What's Nex?
You can't make this stuff up. Major drug companies only get a few years of exclusivity for their prescription products, then, by law, the drug goes generic, and gets much cheaper. But for the past few years the pharmaceuticals have developed a workaround. For instance, AstraZeneca's Prilosec was about to go "off patent," so they tweaked the formula and introduced Nexium. Mega marketing campaign; kept their market share. There are lots of examples of this practice. It's so common, it's promoted by consultants. Like: Shering's exclusivity on Claritin was about to expire, so they gave it a chemical tweak. Eureka! Clarinex. Mega marketing campaign, etc. But what they did next takes the cake: They sued the manufacturers who were about to introduce the Claritin generic drug...for patent infringement. See, when you take Claritin, or its generic version, your body makes Clarinex. They lost, but they tried. What's nex? Sue the patients for organic patent infringement? Nah...that's ridiculous. Isn't it?
P.S.: Rather laugh than cry? Check out JibJab's new drug commercial parody.
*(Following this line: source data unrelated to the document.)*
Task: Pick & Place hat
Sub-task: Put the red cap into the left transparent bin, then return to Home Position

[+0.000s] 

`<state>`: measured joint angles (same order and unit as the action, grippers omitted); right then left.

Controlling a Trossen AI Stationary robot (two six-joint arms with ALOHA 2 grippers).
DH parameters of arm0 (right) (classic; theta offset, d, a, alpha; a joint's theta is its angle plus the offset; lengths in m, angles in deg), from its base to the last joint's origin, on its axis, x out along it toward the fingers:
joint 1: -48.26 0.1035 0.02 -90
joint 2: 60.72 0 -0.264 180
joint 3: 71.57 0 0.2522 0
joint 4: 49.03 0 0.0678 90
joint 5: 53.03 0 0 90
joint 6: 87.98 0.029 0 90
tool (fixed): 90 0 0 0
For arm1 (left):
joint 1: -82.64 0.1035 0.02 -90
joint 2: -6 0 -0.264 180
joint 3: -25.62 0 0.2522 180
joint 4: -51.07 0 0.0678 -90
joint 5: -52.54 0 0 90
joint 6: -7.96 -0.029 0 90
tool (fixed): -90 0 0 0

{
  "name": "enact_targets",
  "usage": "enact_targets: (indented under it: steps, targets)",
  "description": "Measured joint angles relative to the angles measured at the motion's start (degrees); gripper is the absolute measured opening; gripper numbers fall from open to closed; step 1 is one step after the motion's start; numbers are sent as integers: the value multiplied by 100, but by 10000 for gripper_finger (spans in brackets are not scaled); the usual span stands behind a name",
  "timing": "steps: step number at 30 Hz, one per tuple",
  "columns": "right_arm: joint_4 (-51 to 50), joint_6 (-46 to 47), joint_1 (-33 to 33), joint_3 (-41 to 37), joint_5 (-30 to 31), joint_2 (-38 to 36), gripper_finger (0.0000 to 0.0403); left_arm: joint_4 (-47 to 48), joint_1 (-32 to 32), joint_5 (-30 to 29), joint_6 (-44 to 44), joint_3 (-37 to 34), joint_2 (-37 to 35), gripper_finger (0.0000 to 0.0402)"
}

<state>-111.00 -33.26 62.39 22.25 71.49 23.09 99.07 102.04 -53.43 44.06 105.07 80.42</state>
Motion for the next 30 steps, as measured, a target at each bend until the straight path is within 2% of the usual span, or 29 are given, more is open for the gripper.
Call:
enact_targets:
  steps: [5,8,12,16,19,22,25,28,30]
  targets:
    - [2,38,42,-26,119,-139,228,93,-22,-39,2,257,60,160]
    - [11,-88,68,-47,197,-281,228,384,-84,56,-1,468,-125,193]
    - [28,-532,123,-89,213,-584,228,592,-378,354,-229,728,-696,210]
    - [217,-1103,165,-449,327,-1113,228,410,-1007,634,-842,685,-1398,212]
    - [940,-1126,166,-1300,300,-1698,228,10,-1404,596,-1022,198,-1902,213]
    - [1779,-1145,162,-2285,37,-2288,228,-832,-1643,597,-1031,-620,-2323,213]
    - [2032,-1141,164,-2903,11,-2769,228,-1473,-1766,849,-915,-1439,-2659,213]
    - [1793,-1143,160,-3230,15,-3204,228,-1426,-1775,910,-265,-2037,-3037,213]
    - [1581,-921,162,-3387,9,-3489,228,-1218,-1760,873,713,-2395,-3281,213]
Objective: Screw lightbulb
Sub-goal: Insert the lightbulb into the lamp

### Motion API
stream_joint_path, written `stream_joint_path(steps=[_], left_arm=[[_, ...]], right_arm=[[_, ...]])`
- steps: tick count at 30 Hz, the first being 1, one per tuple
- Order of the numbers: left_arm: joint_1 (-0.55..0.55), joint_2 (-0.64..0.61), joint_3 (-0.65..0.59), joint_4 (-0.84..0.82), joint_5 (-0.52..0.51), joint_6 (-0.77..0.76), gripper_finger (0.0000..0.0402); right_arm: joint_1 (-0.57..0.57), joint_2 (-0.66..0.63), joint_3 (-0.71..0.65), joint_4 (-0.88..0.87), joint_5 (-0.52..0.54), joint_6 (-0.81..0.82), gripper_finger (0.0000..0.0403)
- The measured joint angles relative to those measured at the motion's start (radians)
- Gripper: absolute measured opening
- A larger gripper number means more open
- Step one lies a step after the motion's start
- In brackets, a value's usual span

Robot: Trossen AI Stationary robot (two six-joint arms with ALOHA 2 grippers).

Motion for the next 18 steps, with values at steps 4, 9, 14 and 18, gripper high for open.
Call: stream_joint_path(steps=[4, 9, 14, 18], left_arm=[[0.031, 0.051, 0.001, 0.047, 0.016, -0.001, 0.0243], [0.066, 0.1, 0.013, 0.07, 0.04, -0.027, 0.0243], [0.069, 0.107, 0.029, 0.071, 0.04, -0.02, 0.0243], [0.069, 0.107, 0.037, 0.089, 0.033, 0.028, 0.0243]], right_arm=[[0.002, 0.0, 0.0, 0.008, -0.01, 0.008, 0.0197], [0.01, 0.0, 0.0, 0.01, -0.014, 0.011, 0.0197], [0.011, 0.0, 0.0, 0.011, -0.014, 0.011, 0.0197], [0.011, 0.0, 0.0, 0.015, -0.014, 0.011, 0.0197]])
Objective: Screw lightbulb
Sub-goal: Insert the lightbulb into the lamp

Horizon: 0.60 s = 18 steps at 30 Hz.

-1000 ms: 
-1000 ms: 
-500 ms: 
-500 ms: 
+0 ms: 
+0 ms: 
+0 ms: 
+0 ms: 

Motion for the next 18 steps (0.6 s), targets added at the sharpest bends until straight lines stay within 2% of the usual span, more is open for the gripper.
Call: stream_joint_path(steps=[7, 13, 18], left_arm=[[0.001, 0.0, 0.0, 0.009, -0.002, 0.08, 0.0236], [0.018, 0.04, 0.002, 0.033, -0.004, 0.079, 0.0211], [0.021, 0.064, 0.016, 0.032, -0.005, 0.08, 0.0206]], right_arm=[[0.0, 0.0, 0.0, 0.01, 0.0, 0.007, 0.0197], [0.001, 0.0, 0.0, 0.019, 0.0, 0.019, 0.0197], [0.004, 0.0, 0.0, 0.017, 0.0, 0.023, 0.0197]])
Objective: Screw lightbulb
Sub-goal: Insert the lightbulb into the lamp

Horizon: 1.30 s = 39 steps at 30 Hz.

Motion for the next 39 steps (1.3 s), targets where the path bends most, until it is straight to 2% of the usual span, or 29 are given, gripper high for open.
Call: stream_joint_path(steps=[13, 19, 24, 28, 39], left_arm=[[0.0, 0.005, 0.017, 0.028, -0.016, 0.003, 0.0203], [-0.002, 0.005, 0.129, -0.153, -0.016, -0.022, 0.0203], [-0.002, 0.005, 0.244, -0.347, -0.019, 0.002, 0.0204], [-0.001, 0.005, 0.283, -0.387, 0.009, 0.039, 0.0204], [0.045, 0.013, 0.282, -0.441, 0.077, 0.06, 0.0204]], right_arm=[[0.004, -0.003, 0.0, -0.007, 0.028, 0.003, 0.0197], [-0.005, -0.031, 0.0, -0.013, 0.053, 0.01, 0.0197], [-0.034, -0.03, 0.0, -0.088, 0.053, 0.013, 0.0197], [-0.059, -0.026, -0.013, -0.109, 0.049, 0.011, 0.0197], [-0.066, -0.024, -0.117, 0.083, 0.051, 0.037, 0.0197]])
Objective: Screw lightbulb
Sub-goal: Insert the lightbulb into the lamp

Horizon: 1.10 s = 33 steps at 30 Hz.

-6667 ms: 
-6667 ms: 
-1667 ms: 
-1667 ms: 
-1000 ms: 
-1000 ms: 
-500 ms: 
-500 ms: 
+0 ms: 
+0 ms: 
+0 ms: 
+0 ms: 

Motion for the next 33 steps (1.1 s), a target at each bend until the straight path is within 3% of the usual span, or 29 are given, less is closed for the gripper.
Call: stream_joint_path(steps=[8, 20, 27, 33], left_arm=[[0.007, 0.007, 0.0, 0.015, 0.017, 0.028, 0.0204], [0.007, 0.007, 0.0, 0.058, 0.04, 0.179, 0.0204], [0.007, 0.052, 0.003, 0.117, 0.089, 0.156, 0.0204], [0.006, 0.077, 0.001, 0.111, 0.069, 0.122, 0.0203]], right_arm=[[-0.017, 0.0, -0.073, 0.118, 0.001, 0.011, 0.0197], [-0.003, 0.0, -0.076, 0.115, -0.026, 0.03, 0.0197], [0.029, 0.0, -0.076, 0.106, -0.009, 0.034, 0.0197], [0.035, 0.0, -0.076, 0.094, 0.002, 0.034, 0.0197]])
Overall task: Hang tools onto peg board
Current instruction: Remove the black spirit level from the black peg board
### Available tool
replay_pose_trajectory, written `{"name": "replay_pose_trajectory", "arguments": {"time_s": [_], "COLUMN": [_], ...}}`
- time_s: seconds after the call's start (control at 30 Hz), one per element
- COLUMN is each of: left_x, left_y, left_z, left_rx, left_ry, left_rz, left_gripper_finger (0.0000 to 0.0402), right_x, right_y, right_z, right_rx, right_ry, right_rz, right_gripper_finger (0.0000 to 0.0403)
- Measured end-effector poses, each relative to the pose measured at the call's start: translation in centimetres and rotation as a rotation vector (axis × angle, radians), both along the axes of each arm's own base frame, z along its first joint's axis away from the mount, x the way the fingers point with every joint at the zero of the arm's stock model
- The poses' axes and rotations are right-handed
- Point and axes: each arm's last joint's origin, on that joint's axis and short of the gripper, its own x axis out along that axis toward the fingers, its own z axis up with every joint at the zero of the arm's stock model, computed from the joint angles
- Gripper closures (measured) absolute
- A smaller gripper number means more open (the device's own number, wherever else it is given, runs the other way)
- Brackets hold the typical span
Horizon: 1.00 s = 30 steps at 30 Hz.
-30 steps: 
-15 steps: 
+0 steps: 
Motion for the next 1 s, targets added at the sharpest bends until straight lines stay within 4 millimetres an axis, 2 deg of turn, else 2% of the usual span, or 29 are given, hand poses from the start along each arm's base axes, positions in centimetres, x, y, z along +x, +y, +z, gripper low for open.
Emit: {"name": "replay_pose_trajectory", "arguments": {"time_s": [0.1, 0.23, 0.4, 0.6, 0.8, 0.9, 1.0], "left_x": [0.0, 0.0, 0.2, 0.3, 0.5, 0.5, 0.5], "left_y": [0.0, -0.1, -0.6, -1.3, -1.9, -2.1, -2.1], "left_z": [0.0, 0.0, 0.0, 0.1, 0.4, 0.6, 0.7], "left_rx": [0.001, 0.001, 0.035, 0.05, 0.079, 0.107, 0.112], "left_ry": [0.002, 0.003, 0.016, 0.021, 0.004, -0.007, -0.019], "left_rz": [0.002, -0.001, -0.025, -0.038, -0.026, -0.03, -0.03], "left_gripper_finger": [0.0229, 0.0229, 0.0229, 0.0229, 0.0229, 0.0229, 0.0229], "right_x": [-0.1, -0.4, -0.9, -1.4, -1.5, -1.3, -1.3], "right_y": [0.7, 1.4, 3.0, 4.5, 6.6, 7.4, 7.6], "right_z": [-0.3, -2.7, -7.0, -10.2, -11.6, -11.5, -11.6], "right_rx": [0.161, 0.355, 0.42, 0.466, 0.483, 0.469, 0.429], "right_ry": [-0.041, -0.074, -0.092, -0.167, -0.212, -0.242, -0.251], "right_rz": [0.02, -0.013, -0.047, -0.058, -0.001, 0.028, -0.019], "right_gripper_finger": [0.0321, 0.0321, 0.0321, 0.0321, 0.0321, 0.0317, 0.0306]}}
3/14/05 Afterthought. Full disclosure: I'm a Prilosec user, for most of the past eight years, in the aftermath of an ulcer. About a year ago, a gastroenterologist prescribed Nexium for me, after a flareup of ulcers caused by pain medicine. I asked her, as she prepared to insert a scope down my throat or from the other end--I don't remember which now; why Nexium instead of continuing with Prilosec, why's Nexium better? "Well," she said, "it's stronger..." and then she kind of backed off. I was worried about the cost, of course, and I'd already read that there wasn't a major difference between the two. I tell you this to explain why I even bothered to write about the drug biz.